Basically, lets state that I have an index in which each documents has a content and several metadata fields.

Document Fields:

content
metadata1
metadata2
.....
metadataN
allMetadatas (all the terms indexed in metadata1...N are concatenated in this field) 

Assuming that I am searching for documents that contains a certain number of terms (term1 to termN) in their metadata fields, I would like to build a search query that will return document that satisfy these requirement:

a) All search terms must be present in a metadata field. This is quite easy, we can simply search in the field allMetadatas and that will work fine.

b) Now for the hard part, we prefer document in which we found the metadatas in the *least number of different fields*. So if one document contains all the search terms in 10 different fields, but another document contains all search terms but in only 8 fields, we would like those to sort first. 

My first idea was to index terms in the allMetadatas using payloads. Each indexed term would also have the specific metadataN field from which they originate. Then I can write a scorer to score based on these payloads. 

However, if there is a way to do this without payloads I'm all ears!

-- 
Daniel Shane
Lexum (www.lexum.com)
shaned@lexum.com

Re: Interesting search question! How to match documents based on the least number of fields that match all query terms?

Posted by Mikhail Khludnev <mk...@griddynamics.com>.
Hello Daniel,

I have an idea to try to use coord() here. Check
http://lucene.apache.org/core/4_0_0/core/org/apache/lucene/search/similarities/TFIDFSimilarity.htmland
http://lucene.apache.org/core/4_0_0/core/org/apache/lucene/search/similarities/package-summary.html

So, if you can override similarity to ignore all scoring factors, leaving
coord() only meaningful, and form query like
metadata1:(a b c...) metadata2:(a b c...) metadata3:(a b c...)...
you can check number of hits across metadata# fields. Mind that you might
need to disable coord by new BooleanQuery(true) for nested disjunctions (a
b c...)

Related question was discussed
http://www.youtube.com/watch?v=1ZRmqtPoAj4but it mostly covers norms
(which are sort of primitive form of payloads)

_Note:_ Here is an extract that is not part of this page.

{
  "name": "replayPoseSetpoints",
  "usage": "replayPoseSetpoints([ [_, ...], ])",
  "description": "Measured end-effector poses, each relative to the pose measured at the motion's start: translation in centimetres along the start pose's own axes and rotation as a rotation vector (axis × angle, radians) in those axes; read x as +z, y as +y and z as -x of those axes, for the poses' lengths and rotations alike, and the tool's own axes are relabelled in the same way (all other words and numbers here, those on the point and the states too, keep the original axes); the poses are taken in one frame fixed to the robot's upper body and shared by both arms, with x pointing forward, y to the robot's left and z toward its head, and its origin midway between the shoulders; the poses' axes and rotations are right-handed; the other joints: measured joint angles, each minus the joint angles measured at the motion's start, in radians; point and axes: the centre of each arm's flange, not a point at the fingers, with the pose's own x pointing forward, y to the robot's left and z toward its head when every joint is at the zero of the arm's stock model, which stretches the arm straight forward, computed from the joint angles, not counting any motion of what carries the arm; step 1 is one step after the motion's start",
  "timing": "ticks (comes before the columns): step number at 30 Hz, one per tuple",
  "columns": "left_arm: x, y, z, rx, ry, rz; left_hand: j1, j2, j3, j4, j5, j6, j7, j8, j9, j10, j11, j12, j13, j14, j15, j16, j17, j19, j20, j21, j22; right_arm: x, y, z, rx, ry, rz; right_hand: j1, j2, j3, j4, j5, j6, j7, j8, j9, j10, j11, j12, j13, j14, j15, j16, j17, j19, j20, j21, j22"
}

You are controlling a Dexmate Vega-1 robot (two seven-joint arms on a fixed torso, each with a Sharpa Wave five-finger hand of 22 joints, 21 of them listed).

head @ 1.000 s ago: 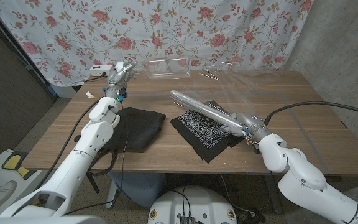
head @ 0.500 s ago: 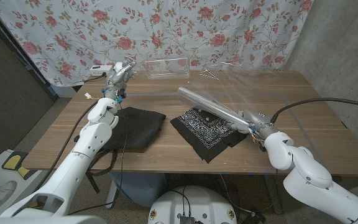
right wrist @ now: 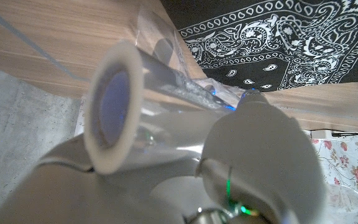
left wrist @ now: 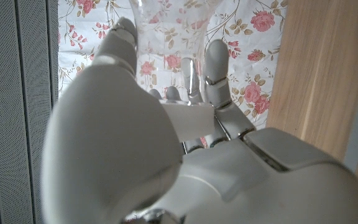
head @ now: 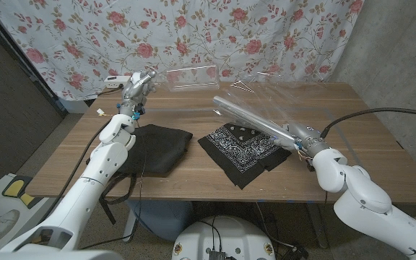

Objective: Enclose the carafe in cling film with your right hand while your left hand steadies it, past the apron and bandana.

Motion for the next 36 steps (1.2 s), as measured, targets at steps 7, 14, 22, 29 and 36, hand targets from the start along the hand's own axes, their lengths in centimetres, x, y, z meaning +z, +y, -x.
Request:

On Tue, Jan 21, 2014 at 8:41 PM, Daniel Shane <sh...@lexum.com> wrote:

> I have an interesting solr/lucene question and its quite possible that
> some new features in solr might make this much easier that what I am about
> to try. If anyone has a clever idea on how to do this search, please let me
> know!
>
> Basically, lets state that I have an index in which each documents has a
> content and several metadata fields.
>
> Document Fields:
>
> content
> metadata1
> metadata2
> .....
> metadataN
> allMetadatas (all the terms indexed in metadata1...N are concatenated in
> this field)
>
> Assuming that I am searching for documents that contains a certain number
> of terms (term1 to termN) in their metadata fields, I would like to build a
> search query that will return document that satisfy these requirement:
>
> a) All search terms must be present in a metadata field. This is quite
> easy, we can simply search in the field allMetadatas and that will work
> fine.
>
> b) Now for the hard part, we prefer document in which we found the
> metadatas in the *least number of different fields*. So if one document
> contains all the search terms in 10 different fields, but another document
> contains all search terms but in only 8 fields, we would like those to sort
> first.
>
> My first idea was to index terms in the allMetadatas using payloads. Each
> indexed term would also have the specific metadataN field from which they
> originate. Then I can write a scorer to score based on these payloads.
>
> However, if there is a way to do this without payloads I'm all ears!
>
> --
> Daniel Shane
> Lexum (www.lexum.com)
> shaned@lexum.com
>



-- 
Sincerely yours
Mikhail Khludnev
Principal Engineer,
Grid Dynamics

<http://www.griddynamics.com>
 <mk...@griddynamics.com>

Re: Interesting search question! How to match documents based on the least number of fields that match all query terms?

Posted by Daniel Shane <sh...@lexum.com>.
Thanks Frank, Mikhail & Robert for your input!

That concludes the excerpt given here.